## REQUIREMENT
Before printing the listing, strip out its pictures and keep everything else exact.

## INFORMATION SHOWN
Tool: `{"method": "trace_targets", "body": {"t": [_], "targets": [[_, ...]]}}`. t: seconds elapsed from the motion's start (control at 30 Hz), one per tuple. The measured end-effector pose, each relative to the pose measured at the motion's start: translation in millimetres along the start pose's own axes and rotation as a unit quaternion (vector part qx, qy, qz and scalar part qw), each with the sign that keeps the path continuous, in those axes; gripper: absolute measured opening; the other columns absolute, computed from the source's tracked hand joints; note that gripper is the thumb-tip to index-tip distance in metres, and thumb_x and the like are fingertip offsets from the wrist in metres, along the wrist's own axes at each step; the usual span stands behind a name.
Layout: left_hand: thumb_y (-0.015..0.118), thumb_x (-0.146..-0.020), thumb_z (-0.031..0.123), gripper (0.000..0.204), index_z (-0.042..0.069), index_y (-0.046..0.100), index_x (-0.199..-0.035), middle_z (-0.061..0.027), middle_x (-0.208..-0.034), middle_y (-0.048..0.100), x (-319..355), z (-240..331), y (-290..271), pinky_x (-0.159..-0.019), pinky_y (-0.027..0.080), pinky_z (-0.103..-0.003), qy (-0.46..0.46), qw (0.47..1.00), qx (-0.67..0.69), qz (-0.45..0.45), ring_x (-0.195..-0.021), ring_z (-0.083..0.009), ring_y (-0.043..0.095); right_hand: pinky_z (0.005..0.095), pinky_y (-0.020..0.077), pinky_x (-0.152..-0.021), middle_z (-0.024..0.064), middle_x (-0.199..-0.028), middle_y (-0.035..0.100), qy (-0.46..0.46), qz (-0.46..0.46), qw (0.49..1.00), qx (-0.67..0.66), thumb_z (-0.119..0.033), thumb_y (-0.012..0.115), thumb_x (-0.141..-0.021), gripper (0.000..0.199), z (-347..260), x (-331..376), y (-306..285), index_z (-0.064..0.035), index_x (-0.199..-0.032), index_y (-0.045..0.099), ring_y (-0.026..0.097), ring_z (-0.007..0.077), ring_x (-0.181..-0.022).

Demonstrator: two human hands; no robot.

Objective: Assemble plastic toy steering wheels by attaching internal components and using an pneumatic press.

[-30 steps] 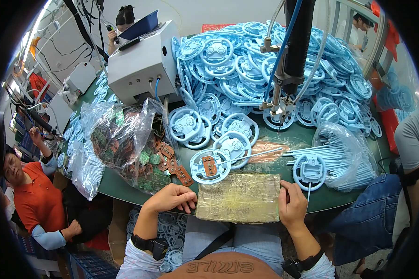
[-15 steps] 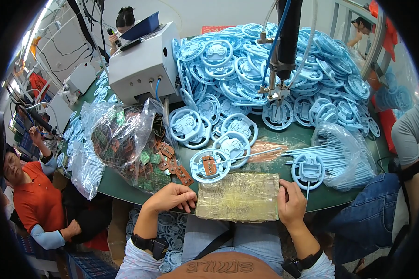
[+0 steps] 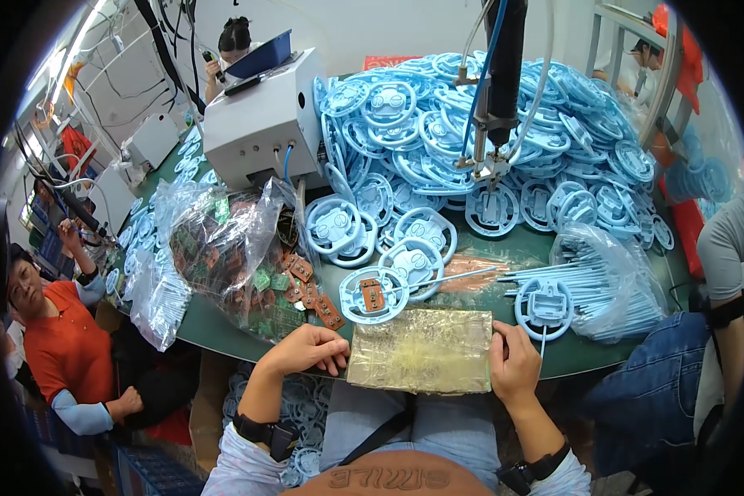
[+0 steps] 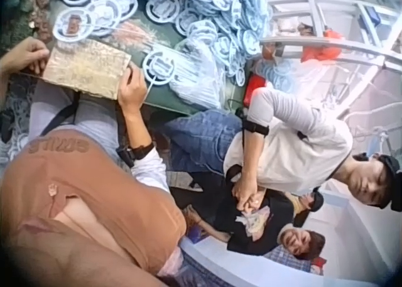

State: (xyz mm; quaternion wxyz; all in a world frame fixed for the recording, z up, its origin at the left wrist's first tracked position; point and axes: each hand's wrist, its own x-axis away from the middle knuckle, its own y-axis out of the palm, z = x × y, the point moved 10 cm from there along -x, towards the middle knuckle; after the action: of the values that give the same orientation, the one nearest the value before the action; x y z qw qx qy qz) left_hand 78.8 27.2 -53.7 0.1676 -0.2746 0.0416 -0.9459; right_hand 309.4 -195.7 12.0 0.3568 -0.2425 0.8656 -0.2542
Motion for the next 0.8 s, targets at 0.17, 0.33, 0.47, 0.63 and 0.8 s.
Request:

## OUTPUT FOR THIS EXERCISE
Tool: `{"method": "trace_targets", "body": {"t": [_], "targets": [[_, ...]]}}`. t: seconds elapsed from the motion's start (control at 30 Hz), one per tuple. The measured end-effector pose, each relative to the pose measured at the motion's start: translation in millimetres along the start pose's own axes and rotation as a unit quaternion (vector part qx, qy, qz and scalar part qw), each with the sign that keeps the path continuous, in those axes; gripper: absolute measured opening; the other columns absolute, computed from the source's tracked hand joints; note that gripper is the thumb-tip to index-tip distance in metres, and thumb_x and the like are fingertip offsets from the wrist in metres, along the wrist's own axes at each step; the usual span stands behind a name.
Layout: left_hand: thumb_y (-0.015..0.118), thumb_x (-0.146..-0.020), thumb_z (-0.031..0.123), gripper (0.000..0.204), index_z (-0.042..0.069), index_y (-0.046..0.100), index_x (-0.199..-0.035), middle_z (-0.061..0.027), middle_x (-0.208..-0.034), middle_y (-0.048..0.100), x (-319..355), z (-240..331), y (-290..271), pinky_x (-0.159..-0.019), pinky_y (-0.027..0.080), pinky_z (-0.103..-0.003), qy (-0.46..0.46), qw (0.47..1.00), qx (-0.67..0.69), qz (-0.45..0.45), ring_x (-0.195..-0.021), ring_z (-0.083..0.009), ring_y (-0.043..0.095); right_hand: pinky_z (0.005..0.095), pinky_y (-0.020..0.077), pinky_x (-0.152..-0.021), middle_z (-0.024..0.064), middle_x (-0.199..-0.028), middle_y (-0.035..0.100), qy (-0.46..0.46), qz (-0.46..0.46), qw (0.49..1.00), qx (-0.67..0.66), thumb_z (-0.119..0.033), thumb_y (-0.012..0.115), thumb_x (-0.141..-0.021), gripper (0.000..0.199), z (-347..260), x (-331..376), y (-306..285), index_z (-0.064..0.035), index_x (-0.199..-0.032), index_y (-0.045..0.099), ring_y (-0.026..0.097), ring_z (-0.007..0.077), ring_x (-0.181..-0.022).

Demonstrator: two human hands; no robot.

Objective: Assemble plastic toy steering wheels by attaching internal components and using an pneumatic press.

[-30 steps] 
[-15 steps] 
[+0 steps] 
[+0 steps] 

State: (xyz mm; quaternion wxyz; all in a world frame fixed for the recording, z up, its origin at the left wrist's first tracked position; point and axes: each hand's wrist, its own x-axis away from the middle knuckle, its own y-axis out of the palm, z = x × y, the point moved 10 cm from there along -x, towards the middle knuckle; after the action: of the values that give the same orientation, the one nearest the value before the action; x y z qw qx qy qz) left_hand 78.8 27.2 -53.7 0.1676 -0.2746 0.0416 -0.9459; right_hand 309.4 -195.7 12.0 0.3568 -0.2425 0.8656 -0.2542
Motion for the next 0.8 s, targets at 0.17, 0.33, 0.47, 0.63 and 0.8 s.
Request:

Nothing else is needed to complete this exercise.